Character for character, transcribe the entries below, minus the images.
══ DATA TO USE
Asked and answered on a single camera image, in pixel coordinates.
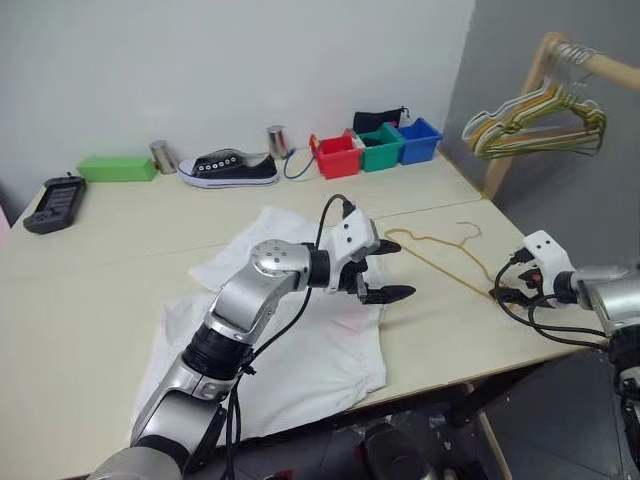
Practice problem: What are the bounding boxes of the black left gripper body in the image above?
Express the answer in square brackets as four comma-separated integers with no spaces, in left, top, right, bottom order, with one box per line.
[336,249,381,302]

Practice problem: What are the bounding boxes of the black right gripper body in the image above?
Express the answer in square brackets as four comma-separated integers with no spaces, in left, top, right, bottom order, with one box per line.
[517,268,546,297]

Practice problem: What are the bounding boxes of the white shorts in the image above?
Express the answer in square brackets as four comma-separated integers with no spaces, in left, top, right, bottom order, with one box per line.
[130,204,389,441]

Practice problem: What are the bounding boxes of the green plastic bin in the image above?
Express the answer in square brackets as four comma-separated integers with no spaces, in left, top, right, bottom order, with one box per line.
[355,122,405,173]

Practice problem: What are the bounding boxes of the red plastic bin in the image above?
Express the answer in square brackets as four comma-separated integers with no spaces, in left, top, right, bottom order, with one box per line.
[308,128,362,180]

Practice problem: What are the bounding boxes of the blue plastic bin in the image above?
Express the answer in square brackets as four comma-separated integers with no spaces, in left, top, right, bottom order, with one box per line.
[397,117,444,165]

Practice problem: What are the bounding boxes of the black table brace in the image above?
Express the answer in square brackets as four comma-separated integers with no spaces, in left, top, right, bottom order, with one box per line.
[449,372,521,429]

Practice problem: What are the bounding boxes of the wooden table leg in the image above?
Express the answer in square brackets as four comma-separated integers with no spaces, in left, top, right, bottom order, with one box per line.
[462,382,512,480]

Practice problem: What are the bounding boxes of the silver metal can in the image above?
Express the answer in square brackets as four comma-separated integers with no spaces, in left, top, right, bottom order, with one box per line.
[265,124,291,161]
[148,140,180,175]

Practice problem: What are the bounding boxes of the black and white sneaker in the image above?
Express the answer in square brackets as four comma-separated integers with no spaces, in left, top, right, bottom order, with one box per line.
[177,147,280,190]

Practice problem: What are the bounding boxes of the dark rounded shape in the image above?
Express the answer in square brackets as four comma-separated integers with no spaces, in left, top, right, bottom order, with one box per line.
[349,422,436,480]

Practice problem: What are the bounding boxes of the green rectangular box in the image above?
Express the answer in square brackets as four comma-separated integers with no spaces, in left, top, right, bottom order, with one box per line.
[76,154,156,183]

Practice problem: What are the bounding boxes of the black handheld controller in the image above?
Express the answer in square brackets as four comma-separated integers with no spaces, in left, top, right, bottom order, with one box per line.
[23,172,89,235]

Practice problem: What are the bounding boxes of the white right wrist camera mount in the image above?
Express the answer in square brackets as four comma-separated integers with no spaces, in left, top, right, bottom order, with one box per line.
[522,230,574,301]

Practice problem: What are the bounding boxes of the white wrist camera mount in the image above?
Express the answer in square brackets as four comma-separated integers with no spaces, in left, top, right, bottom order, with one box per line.
[522,230,574,301]
[319,208,385,294]

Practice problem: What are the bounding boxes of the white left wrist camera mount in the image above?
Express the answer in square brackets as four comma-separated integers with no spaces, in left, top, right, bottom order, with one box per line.
[319,208,385,294]

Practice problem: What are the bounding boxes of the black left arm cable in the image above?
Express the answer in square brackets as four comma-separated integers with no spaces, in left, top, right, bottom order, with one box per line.
[224,193,357,480]

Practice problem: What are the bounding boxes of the black drawstring pouch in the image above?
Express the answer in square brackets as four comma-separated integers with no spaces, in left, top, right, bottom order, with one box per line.
[352,105,410,135]

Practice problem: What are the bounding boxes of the blue cable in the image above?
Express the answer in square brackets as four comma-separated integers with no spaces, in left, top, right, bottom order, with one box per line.
[283,146,319,180]

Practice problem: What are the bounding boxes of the white hanging wire hanger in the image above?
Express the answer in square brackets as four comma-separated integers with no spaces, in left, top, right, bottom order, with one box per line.
[460,42,601,151]

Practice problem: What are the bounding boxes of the green hanging wire hanger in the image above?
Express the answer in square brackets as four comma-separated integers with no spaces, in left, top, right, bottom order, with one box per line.
[479,47,609,161]
════
> RESULT OF THE TASK
Asked and answered on a single camera image, in pixel coordinates.
Practice problem: What are the bounding boxes of the black left gripper body in the image above?
Express the answer in square brackets as four comma-separated integers with no spaces, in left, top, right, bottom order, with one box per line.
[336,249,381,302]

Practice problem: What are the bounding boxes of the black right gripper body in the image above?
Express the answer in square brackets as four comma-separated integers with no spaces, in left, top, right, bottom order, with one box per line.
[517,268,546,297]

Practice problem: What are the bounding boxes of the white shorts in the image above?
Express the answer in square brackets as four comma-separated integers with no spaces, in left, top, right, bottom order, with one box per line.
[130,204,389,441]

Practice problem: What are the bounding boxes of the green plastic bin in the image above?
Express the answer in square brackets as four comma-separated integers with no spaces, in left, top, right, bottom order, with one box per line.
[355,122,405,173]

Practice problem: What are the bounding boxes of the red plastic bin in the image above?
Express the answer in square brackets as four comma-separated integers with no spaces, in left, top, right, bottom order, with one box per line.
[308,128,362,180]

Practice problem: What are the bounding boxes of the blue plastic bin in the image above?
Express the answer in square brackets as four comma-separated integers with no spaces, in left, top, right, bottom order, with one box per line.
[397,117,444,165]

Practice problem: What are the bounding boxes of the black table brace in the image above?
Express the answer in square brackets as four comma-separated integers with no spaces, in left, top, right, bottom order, with one box per line.
[449,372,521,429]

Practice problem: What are the bounding boxes of the wooden table leg in the image above?
Express the answer in square brackets as four comma-separated integers with no spaces, in left, top, right, bottom order, with one box per line.
[462,382,512,480]

Practice problem: What are the bounding boxes of the silver metal can in the image above?
Express the answer in square brackets as four comma-separated integers with no spaces, in left, top, right, bottom order, with one box per line.
[265,124,291,161]
[148,140,180,175]

Practice problem: What are the bounding boxes of the black and white sneaker in the image above?
Express the answer in square brackets as four comma-separated integers with no spaces, in left, top, right, bottom order, with one box per line.
[177,147,280,190]

Practice problem: What are the bounding boxes of the dark rounded shape in the image above?
Express the answer in square brackets as four comma-separated integers with no spaces, in left, top, right, bottom order, with one box per line.
[349,422,436,480]

Practice problem: What are the bounding boxes of the green rectangular box in the image above?
Express the answer in square brackets as four comma-separated integers with no spaces, in left, top, right, bottom order, with one box per line.
[76,154,156,183]

Practice problem: What are the bounding boxes of the black handheld controller in the image above?
Express the answer in square brackets as four comma-separated integers with no spaces, in left, top, right, bottom order, with one box per line.
[23,172,89,235]

Practice problem: What are the bounding boxes of the white right wrist camera mount in the image above?
Express the answer in square brackets as four comma-separated integers with no spaces, in left, top, right, bottom order, with one box per line.
[522,230,574,301]

Practice problem: What are the bounding boxes of the white wrist camera mount in the image above?
Express the answer in square brackets as four comma-separated integers with no spaces, in left, top, right, bottom order, with one box per line.
[522,230,574,301]
[319,208,385,294]

Practice problem: What are the bounding boxes of the white left wrist camera mount in the image above?
Express the answer in square brackets as four comma-separated integers with no spaces, in left, top, right, bottom order, with one box per line.
[319,208,385,294]

Practice problem: What are the bounding boxes of the black left arm cable in the image above?
Express the answer in square brackets as four comma-separated integers with no spaces, in left, top, right, bottom order, with one box per line.
[224,193,357,480]

Practice problem: What are the bounding boxes of the black drawstring pouch in the image above?
Express the answer in square brackets as four comma-separated integers with no spaces, in left, top, right, bottom order, with one box per line.
[352,105,410,135]

Practice problem: What are the bounding boxes of the blue cable in the image above?
Express the answer in square brackets as four comma-separated integers with no spaces, in left, top, right, bottom order, with one box per line.
[283,146,319,180]

Practice problem: What are the bounding boxes of the white hanging wire hanger in the image above?
Express the answer in square brackets as four comma-separated integers with no spaces, in left, top, right, bottom order, with one box per line.
[460,42,601,151]

Practice problem: What are the bounding boxes of the green hanging wire hanger in the image above?
Express the answer in square brackets as four comma-separated integers with no spaces, in left, top, right, bottom order, with one box per line.
[479,47,609,161]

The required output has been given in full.